Ever Wondered How Scientists Measure The Speed Of Light? Here’s How.

Speed of light 1

The answer is they don’t.

Scientists take the velocity of light to be a ‘known’ entity, autonomous to measurement, with a value placed at 299,792,458 meters per second.

The speed of light defined to be the distance light covers in one second, among other naturally occurring phenomena,  is one constant that is highly accurate and used as the irrefutable reference based on which other base units are defined. Since Velocity of light hardly ever varies in the vacuum, unless influenced by a gravitational force.

The unit of distance, ‘meter’ is established as “the length of the path traveled by light in vacuum during a time interval of 1/299,792,458 of a second”, where the reference point is the speed of light, by which scientists measure the distance.

Credits: The Epoch Times

The only way the speed of light could be measured today is by defining distance independently, which we cannot. Earlier attempts to measure meter through the distance between the equator and the pole, in 1799, or as compared to the length of a platinum rod placed in a vault in Paris, in 1889, the chances of measurement errors remain. Hence the dependence on the light.

Wolfram Demonstrations Project

However, if we were to consider the distance between the observer and the mirror as a constant and independent of the velocity of light, then the time light takes to travel from the source of light, get reflected from the mirror back to the source would be the velocity of light. A similar experiment was performed by Armand Fizeau, in 1849, by placing the mirror 8kms apart from source.

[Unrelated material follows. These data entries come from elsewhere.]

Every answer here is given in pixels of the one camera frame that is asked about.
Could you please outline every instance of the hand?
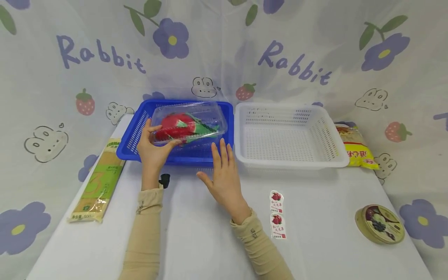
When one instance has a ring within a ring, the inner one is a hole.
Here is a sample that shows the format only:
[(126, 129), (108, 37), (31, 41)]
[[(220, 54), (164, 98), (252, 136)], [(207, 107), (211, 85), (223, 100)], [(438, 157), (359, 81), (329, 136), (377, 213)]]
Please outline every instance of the hand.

An interesting point to note here is that the accuracy of the speed of light we pride in, today, is credited to LASERs. This highly focused beam of light amplified through stimulated emission of radiation allows the least dispersion. Hence the velocity of light reaches its maximum potential.

In conclusion, the constant i.e. Speed of light is used as a reference to define other units, and not measured itself, or else the definitions of meter and the speed of light become “cyclic.”